Friday, Sep. 01, 1967

Tarnished Gallantry

A NIGHT OF WATCHING by Elliot Arnold. 441 pages. Scribner. $5.95.

Not the least of Hitler's crimes is the literature he is responsible for--notably the never-ending novels that make pale fiction out of the Nazi madness.

In 1943, after 3 1/2 years of comparatively peaceful occupation of Denmark, Hitler suddenly decided to apply me final solution to the approximately 8,500 Danish Jews. To start the roundup, the Gestapo chose a date when most Jews would be at the synagogues--the Jewish New Year, or Rosh Hashana, which fell on Sept. 30. Early that evening, Dr. Werner Best, the ranking Nazi in Denmark, was so confident of the outcome that he happily wired Hitler, "Denmark is free of Jews."

Far from it. An official of the German consulate in Copenhagen had leaked news of the plan to the Danes, and working in part with other sympathetic Germans, the Danish underground boldly thwarted the Nazis. Within two weeks 8,007 Jews were smuggled into Sweden; the Nazis snared only 460--of whom 400 survived in the Theresienstadt concentration camp largely because of continuing Danish political pressures. Clearly, the rescue of the Danish Jews by their fellow countrymen stands among the few bright moments in the dark night that fell upon European Jews.

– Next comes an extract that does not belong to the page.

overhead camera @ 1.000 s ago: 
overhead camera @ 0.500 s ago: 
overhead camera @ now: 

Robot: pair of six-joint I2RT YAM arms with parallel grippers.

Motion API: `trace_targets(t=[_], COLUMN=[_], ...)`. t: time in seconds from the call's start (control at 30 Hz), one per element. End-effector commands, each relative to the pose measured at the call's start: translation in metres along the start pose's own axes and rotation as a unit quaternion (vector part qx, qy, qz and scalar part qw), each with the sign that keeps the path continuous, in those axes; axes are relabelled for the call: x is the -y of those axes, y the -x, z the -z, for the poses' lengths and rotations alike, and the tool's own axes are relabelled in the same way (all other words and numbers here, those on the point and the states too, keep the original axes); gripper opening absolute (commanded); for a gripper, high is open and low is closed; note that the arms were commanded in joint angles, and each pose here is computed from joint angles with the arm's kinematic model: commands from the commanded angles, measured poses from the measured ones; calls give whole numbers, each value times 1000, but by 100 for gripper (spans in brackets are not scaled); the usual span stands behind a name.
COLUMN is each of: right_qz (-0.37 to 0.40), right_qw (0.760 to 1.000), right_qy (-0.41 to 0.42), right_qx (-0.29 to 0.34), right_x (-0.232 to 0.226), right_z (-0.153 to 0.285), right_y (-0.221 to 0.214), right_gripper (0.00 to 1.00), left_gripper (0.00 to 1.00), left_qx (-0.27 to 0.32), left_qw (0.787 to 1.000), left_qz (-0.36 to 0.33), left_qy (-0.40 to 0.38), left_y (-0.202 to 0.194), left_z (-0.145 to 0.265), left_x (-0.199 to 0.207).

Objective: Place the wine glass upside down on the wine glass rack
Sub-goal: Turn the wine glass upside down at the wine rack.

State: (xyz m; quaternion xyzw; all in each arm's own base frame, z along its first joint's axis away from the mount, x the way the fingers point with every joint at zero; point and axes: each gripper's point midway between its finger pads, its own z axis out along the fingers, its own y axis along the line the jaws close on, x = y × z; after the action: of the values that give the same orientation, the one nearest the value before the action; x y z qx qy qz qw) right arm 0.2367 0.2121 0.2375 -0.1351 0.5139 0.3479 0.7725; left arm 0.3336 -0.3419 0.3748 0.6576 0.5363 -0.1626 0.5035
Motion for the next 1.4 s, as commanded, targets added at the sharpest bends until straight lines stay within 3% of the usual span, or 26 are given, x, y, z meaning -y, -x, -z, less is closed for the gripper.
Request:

Redeeming Facts. Unfortunately, Elliot Arnold, a sometime screen writer (Flight from Ashiya, Broken Arrow), comes close to tarnishing a gallant tale by treating it with shabby slickness. He lays out staccato scenes in simplistic scenarist terms and somehow manages to include every cliche possible--plus a few that are highly improbable.

His hero is a pipe-smoking industrialist by day, the head of the Danish underground by night, and a skin-deep thinker on the side ("The whole world is a bloody sickness"). Bad Nazis perform the usual tortures, while protesting "We are a civilized people." Good Germans lament, "What a day we live in!" Arnold even has the chutzpah to have a Jewish housewife prescribe the hot-chicken-soup cure for an ailing dog. Worse, he blithely puts 1967 American words in 1943 Danish mouths: after deciding "that wasn't the name of the game," a member of the underground "made book with himself."

Occasionally, the cliches do part long enough to let through the eloquent facts that sustain the book. It is mainly those facts that account for its presence on the bestseller lists--and strongly suggest that Novelist Arnold might better have written straight nonfiction.